At every lift like this, one corner “sits hard”. No matter how evenly we’ve rigged the tower, or how centered the ball is over the building, there is always one corner that is heavier, due to the vagaries of wood density and concentrations of pigeon droppings. I was the lucky lady with the heavy corner, which meant that everyone else’s kerfs were open and free while I was still trying to finish my cut. I repeated a pass with my sawzall for the third time, and finally severed the remnant of corner board that was holding us down. The dome lifted gently, with no bounce at all.
The crowd cheered, and we descended for the best lunch I have received in more than a decade of crane days. A crowd had turned up with their lawn chairs, and we were treated to burgers, pulled pork, cole slaw, salads and desserts. A number of building committee members wanted pictures with the crew. We were enveloped in the love they feel for their church, and the enthusiasm they have for their community. On the job site that day, it was easy to understand why these places matter.
Ground Crew View
After the steeple had flown, we were finally able to see just how badly the belfry posts had deteriorated. In a number of places, the posts had been severed at the tower roof, and “secured” with small angle brackets, like you might use to fix your kitchen table. There was no scarf joint connecting the two halves of the “repaired” post, and the fasteners were rusted through. We had planned to extract the bottom halves of the tower posts one at a time, but we were able to push three of the posts over by hand, and lay the partially rotted stumps on the bell deck. The level of deterioration confirmed our decision to sever the posts. It would not have been safe to try and extract them whole. We flew the bell, and carefully demolished the upper layer of roof, upon which the bell had been sitting. We then covered the second roof level with EPDM rubber, wrapping the cornice and securing it to the tower wall with strapping.
Belfry Trim Notes
Next, we will begin the process of more thoroughly documenting and dismantling the dome, saving as much original material as possible. The bell deck will need to be re-framed. The congregation will leverage the grounded dome to finish the fundraising and get to the crane day that will restore the dome to the top of the tower as soon as possible. The congregation at Norway can take heart from East Derry, who, just this past week, hosted a crane day to restore their belfry and lanterns to the top of their 60 foot tower. come back to read about it next week.

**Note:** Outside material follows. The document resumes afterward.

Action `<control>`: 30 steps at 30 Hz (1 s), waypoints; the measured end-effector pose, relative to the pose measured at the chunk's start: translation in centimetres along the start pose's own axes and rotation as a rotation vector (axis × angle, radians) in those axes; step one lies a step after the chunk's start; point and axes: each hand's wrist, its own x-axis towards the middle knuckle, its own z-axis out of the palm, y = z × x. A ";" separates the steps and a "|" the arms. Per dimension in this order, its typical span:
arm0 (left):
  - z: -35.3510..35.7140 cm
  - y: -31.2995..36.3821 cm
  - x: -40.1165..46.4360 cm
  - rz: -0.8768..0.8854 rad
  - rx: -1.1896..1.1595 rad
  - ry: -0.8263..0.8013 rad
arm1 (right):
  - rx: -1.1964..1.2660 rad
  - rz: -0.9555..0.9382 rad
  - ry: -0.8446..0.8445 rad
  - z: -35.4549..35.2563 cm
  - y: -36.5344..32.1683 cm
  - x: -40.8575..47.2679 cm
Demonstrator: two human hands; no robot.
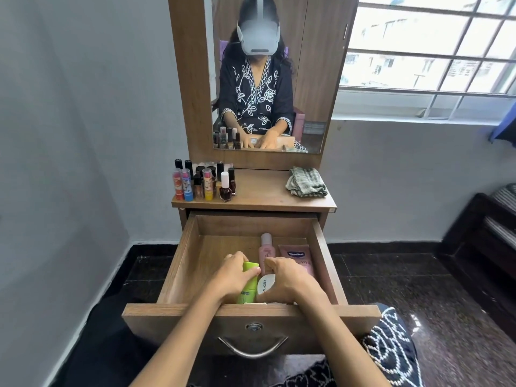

This blog leaves a lot out. We can’t give our projects their full due here while giving them their full due out there. I’ve been especially remiss with regards to East Derry. The First Parish Project has been in progress since 2012 and includes the replacement of the undercarriage, moving the building onto a new foundation and rebuilding a belfry, lantern and spire. In the video above, we are replacing two continuous 60 foot posts in the standing tower. There was a lot of back and forth about dismantling the tower, but ultimately, we left it up because housed inside are the intricate mechanics of a historic pipe organ. Reassembly of the organ rivaled reassembly of the tower for level of complexity and expense. While we’ve been remiss in coverage of this long hard road, Paul Lindemann, a dedicated leader of the building committee, has been documenting the process on his website: Nutfield History. Paul made this sweet time-lapse video of the posts being inserted. The video may condense the day into just over a minute, but the installation of these posts was the culmination of months of documentation, design, demolition and rigging. In order to stabilize the building, the crew essentially built a skeleton tower inside the existing tower. It was big. The entire crew should be commended for their hard work, determination and fortitude, but especially Brian Cox, Dave Ewing, Dan Boyle, Tom Glynn and Seth.
It just so happens that the crew is delivering the belfry frame to the church today. Each of the full length belfry rafters are 12″x 12″x 14′ and weigh in at around 1200 lbs. We’ll keep you posted.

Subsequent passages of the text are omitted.